- **Task brief**
Please return the whole listing. Keep each line exactly the same.

──────── Source data

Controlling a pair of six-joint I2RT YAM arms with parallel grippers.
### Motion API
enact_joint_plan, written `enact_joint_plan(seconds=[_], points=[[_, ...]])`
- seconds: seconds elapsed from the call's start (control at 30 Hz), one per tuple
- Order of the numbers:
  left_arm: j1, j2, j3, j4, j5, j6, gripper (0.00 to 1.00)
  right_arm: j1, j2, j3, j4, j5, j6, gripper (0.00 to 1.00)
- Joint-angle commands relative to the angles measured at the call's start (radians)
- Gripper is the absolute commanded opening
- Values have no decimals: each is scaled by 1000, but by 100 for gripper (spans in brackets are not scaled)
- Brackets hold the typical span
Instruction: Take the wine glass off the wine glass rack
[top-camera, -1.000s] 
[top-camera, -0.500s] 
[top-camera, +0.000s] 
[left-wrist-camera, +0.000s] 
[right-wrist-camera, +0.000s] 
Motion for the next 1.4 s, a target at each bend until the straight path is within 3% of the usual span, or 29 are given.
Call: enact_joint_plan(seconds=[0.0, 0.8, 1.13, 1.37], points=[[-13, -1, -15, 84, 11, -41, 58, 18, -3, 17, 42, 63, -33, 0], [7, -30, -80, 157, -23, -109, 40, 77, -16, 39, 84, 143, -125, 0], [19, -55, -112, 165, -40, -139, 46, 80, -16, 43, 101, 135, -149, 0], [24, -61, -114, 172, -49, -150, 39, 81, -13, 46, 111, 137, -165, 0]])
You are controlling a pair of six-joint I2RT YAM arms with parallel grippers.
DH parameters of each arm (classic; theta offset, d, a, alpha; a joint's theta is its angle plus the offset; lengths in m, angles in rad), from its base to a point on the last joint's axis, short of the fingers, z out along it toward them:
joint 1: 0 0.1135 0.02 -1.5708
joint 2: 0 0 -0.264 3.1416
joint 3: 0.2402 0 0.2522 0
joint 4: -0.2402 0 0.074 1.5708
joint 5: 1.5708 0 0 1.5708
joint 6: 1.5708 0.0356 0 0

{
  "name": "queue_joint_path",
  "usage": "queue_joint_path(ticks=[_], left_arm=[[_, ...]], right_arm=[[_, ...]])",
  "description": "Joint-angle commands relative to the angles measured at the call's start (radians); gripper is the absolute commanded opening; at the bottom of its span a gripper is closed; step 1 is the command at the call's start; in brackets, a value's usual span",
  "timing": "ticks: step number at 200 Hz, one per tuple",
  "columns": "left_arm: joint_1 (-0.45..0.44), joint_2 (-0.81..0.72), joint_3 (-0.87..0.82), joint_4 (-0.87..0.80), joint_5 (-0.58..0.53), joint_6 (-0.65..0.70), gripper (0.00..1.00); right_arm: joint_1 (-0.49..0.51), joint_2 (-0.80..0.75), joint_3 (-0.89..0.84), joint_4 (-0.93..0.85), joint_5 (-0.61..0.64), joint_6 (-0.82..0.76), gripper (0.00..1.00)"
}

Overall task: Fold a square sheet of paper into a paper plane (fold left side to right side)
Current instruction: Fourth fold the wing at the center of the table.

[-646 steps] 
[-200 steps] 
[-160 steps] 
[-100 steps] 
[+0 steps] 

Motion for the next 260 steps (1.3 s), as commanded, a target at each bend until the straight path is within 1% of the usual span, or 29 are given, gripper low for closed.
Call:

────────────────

- **Exercise response**
Controlling a pair of six-joint I2RT YAM arms with parallel grippers.
### Motion API
enact_joint_plan, written `enact_joint_plan(seconds=[_], points=[[_, ...]])`
- seconds: seconds elapsed from the call's start (control at 30 Hz), one per tuple
- Order of the numbers:
  left_arm: j1, j2, j3, j4, j5, j6, gripper (0.00 to 1.00)
  right_arm: j1, j2, j3, j4, j5, j6, gripper (0.00 to 1.00)
- Joint-angle commands relative to the angles measured at the call's start (radians)
- Gripper is the absolute commanded opening
- Values have no decimals: each is scaled by 1000, but by 100 for gripper (spans in brackets are not scaled)
- Brackets hold the typical span
Instruction: Take the wine glass off the wine glass rack
[top-camera, -1.000s] 
[top-camera, -0.500s] 
[top-camera, +0.000s] 
[left-wrist-camera, +0.000s] 
[right-wrist-camera, +0.000s] 
Motion for the next 1.4 s, a target at each bend until the straight path is within 3% of the usual span, or 29 are given.
Call: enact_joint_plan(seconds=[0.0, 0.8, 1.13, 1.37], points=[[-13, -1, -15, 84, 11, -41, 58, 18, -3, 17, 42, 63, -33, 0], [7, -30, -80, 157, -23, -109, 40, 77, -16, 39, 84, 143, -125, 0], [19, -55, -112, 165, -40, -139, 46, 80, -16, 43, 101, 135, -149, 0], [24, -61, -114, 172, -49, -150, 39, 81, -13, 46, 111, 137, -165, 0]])
You are controlling a pair of six-joint I2RT YAM arms with parallel grippers.
DH parameters of each arm (classic; theta offset, d, a, alpha; a joint's theta is its angle plus the offset; lengths in m, angles in rad), from its base to a point on the last joint's axis, short of the fingers, z out along it toward them:
joint 1: 0 0.1135 0.02 -1.5708
joint 2: 0 0 -0.264 3.1416
joint 3: 0.2402 0 0.2522 0
joint 4: -0.2402 0 0.074 1.5708
joint 5: 1.5708 0 0 1.5708
joint 6: 1.5708 0.0356 0 0

{
  "name": "queue_joint_path",
  "usage": "queue_joint_path(ticks=[_], left_arm=[[_, ...]], right_arm=[[_, ...]])",
  "description": "Joint-angle commands relative to the angles measured at the call's start (radians); gripper is the absolute commanded opening; at the bottom of its span a gripper is closed; step 1 is the command at the call's start; in brackets, a value's usual span",
  "timing": "ticks: step number at 200 Hz, one per tuple",
  "columns": "left_arm: joint_1 (-0.45..0.44), joint_2 (-0.81..0.72), joint_3 (-0.87..0.82), joint_4 (-0.87..0.80), joint_5 (-0.58..0.53), joint_6 (-0.65..0.70), gripper (0.00..1.00); right_arm: joint_1 (-0.49..0.51), joint_2 (-0.80..0.75), joint_3 (-0.89..0.84), joint_4 (-0.93..0.85), joint_5 (-0.61..0.64), joint_6 (-0.82..0.76), gripper (0.00..1.00)"
}

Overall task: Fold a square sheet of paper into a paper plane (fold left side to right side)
Current instruction: Fourth fold the wing at the center of the table.

[-646 steps] 
[-200 steps] 
[-160 steps] 
[-100 steps] 
[+0 steps] 

Motion for the next 260 steps (1.3 s), as commanded, a target at each bend until the straight path is within 1% of the usual span, or 29 are given, gripper low for closed.
Call:

No more work is left in this exercise.